◆ **Exercise directions**: Tally the lines in these records that hold the string "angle", and reply with the number alone.

◆ **Data records**:
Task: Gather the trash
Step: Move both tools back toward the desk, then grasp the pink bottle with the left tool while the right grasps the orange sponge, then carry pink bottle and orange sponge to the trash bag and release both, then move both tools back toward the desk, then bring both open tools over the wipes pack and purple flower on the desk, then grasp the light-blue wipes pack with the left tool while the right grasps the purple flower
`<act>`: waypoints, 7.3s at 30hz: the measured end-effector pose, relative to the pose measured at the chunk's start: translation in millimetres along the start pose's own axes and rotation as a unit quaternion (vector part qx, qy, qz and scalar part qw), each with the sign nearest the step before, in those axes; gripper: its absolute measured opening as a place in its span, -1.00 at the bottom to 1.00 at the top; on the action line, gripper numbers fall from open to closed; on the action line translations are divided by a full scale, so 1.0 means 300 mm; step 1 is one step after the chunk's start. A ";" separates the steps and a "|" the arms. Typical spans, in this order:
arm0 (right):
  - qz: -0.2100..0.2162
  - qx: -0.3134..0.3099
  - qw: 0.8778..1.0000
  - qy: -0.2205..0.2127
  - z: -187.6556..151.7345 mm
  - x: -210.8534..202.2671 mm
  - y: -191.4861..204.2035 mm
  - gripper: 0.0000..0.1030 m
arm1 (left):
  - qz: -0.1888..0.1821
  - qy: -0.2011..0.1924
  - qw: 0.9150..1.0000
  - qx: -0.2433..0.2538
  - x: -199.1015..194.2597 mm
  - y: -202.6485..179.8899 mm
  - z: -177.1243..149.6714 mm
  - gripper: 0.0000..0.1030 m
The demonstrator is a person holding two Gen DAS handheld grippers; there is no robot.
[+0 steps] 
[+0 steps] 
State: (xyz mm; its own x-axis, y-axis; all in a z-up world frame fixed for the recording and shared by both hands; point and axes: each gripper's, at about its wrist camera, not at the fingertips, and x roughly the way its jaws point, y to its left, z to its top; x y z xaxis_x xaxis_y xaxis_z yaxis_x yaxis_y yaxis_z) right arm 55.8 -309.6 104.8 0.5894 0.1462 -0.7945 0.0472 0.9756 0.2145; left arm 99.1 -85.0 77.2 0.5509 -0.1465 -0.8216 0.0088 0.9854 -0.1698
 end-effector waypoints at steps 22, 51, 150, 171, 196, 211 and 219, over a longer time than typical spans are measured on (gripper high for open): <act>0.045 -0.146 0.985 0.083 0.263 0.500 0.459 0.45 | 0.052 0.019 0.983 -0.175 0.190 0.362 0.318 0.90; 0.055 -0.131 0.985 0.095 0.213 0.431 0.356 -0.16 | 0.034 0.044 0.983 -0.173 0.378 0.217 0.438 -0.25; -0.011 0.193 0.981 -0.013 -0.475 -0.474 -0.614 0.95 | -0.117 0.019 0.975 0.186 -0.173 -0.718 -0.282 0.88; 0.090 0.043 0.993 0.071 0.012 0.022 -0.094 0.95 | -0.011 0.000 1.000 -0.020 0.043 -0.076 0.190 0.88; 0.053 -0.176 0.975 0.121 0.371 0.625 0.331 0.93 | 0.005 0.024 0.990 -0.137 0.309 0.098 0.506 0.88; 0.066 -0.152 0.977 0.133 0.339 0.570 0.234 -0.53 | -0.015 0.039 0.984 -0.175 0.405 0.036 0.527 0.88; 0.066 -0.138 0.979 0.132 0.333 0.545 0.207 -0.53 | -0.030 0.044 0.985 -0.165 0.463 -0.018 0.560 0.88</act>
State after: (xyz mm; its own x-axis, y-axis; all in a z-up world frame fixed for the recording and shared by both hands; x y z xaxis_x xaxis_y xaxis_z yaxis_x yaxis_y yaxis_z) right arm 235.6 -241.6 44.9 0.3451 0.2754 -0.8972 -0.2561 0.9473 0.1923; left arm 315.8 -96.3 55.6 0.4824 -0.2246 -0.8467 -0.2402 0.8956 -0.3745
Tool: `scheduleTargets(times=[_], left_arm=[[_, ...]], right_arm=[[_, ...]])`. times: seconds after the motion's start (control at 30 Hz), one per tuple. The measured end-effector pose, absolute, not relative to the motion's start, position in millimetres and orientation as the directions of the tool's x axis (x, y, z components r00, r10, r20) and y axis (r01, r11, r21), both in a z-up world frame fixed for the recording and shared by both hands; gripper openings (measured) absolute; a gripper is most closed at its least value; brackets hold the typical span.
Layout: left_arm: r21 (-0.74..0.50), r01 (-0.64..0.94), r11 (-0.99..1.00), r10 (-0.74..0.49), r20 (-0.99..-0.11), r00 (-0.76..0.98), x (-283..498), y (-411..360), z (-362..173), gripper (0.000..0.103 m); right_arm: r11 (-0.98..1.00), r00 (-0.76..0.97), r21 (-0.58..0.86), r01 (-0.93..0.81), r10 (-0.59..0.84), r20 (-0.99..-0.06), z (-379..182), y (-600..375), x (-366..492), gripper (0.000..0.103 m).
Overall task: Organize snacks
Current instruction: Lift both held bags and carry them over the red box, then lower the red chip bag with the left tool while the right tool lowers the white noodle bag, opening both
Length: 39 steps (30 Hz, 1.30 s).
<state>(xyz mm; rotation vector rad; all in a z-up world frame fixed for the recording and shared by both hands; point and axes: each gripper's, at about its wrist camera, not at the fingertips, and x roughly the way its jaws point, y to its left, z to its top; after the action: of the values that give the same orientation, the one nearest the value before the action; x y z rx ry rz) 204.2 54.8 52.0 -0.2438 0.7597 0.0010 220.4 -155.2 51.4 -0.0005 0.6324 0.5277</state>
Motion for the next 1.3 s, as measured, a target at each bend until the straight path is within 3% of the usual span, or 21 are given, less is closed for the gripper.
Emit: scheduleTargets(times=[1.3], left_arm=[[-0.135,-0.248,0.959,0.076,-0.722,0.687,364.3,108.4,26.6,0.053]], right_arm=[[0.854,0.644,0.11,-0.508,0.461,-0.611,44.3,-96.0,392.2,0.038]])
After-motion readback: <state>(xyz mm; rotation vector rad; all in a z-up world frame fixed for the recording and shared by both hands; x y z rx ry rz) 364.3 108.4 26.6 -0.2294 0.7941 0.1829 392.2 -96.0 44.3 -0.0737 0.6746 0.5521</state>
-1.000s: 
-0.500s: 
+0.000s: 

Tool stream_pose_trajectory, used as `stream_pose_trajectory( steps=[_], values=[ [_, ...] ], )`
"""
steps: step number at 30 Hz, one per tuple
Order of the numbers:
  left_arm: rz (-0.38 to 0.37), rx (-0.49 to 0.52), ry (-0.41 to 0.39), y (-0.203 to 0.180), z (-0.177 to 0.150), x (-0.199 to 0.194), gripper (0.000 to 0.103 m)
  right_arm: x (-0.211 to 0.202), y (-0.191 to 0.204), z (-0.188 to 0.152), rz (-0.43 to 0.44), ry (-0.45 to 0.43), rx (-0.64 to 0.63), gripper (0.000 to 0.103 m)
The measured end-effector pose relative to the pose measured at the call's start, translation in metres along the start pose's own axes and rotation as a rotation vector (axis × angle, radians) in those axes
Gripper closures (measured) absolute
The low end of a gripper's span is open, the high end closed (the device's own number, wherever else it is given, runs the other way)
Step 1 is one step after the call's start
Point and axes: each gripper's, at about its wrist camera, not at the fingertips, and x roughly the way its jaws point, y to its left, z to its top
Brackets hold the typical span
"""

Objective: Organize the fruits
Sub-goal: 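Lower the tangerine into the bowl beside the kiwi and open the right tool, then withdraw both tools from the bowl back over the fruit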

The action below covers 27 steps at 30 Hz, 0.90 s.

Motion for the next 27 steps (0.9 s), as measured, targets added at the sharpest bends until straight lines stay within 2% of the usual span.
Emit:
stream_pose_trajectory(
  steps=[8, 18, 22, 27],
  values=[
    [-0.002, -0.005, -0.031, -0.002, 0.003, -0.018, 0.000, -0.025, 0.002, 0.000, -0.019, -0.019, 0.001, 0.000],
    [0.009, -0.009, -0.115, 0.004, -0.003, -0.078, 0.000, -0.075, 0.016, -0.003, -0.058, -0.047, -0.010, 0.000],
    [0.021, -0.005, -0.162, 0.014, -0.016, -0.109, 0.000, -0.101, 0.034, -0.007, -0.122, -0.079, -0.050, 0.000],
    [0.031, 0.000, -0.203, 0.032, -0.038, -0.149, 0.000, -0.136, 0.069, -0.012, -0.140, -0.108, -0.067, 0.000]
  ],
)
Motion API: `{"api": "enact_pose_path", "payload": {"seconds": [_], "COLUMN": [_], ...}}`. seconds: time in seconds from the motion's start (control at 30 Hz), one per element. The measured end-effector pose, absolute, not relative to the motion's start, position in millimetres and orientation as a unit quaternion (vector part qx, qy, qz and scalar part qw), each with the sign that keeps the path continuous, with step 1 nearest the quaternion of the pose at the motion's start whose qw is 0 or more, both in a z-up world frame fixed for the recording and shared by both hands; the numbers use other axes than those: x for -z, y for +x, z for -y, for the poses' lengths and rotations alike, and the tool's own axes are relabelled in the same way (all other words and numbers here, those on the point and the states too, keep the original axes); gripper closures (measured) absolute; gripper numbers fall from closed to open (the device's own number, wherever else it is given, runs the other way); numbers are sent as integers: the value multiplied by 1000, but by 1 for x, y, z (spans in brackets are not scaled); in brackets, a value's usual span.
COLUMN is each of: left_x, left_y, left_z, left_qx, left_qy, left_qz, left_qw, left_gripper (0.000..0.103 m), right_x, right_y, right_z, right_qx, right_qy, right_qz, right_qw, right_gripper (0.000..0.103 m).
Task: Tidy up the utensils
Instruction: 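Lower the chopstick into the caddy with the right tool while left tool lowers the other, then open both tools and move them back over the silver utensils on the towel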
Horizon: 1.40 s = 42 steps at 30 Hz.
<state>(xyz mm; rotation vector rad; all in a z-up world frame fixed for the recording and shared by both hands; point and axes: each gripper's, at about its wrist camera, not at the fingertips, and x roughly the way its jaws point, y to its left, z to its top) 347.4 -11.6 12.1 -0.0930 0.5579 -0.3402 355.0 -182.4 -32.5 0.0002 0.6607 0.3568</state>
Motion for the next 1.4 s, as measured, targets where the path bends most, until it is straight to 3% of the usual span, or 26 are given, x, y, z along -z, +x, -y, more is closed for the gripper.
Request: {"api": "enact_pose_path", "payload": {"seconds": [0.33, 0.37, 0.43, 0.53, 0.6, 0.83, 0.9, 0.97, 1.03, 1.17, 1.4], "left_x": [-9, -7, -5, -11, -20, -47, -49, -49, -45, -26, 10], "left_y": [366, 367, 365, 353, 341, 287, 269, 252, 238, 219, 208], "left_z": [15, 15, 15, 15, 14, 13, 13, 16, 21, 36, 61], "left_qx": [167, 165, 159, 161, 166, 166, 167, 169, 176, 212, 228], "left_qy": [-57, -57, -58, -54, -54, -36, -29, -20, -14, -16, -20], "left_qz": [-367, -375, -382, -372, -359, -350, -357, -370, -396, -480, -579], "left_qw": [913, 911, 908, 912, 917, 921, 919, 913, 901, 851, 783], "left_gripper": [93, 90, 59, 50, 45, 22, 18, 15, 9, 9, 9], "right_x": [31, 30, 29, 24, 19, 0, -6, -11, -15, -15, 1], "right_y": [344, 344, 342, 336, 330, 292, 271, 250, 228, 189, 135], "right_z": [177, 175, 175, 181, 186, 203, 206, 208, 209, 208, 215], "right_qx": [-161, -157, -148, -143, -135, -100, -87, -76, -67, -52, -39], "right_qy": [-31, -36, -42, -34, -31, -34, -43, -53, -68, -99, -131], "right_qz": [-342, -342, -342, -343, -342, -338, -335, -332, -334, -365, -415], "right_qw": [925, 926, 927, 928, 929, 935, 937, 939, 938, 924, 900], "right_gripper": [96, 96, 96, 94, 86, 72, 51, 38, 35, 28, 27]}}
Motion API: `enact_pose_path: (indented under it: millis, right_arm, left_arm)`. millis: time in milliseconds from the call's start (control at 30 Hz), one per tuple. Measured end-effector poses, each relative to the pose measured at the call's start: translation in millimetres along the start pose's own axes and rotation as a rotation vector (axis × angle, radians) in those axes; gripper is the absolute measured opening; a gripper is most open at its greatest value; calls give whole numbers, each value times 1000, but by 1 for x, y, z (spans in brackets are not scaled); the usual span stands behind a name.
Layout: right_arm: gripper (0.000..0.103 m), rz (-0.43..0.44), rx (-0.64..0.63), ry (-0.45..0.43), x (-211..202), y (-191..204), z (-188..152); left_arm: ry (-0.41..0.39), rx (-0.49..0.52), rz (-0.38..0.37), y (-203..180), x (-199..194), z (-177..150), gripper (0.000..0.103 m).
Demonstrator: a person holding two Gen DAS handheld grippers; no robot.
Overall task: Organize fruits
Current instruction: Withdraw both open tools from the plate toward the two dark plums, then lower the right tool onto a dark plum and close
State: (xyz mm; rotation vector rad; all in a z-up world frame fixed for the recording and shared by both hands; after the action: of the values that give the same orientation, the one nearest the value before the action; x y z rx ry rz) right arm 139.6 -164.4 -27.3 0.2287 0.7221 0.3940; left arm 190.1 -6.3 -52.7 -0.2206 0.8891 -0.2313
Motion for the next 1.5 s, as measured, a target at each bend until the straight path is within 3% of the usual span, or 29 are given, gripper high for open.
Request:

◆ **Answer box**: 2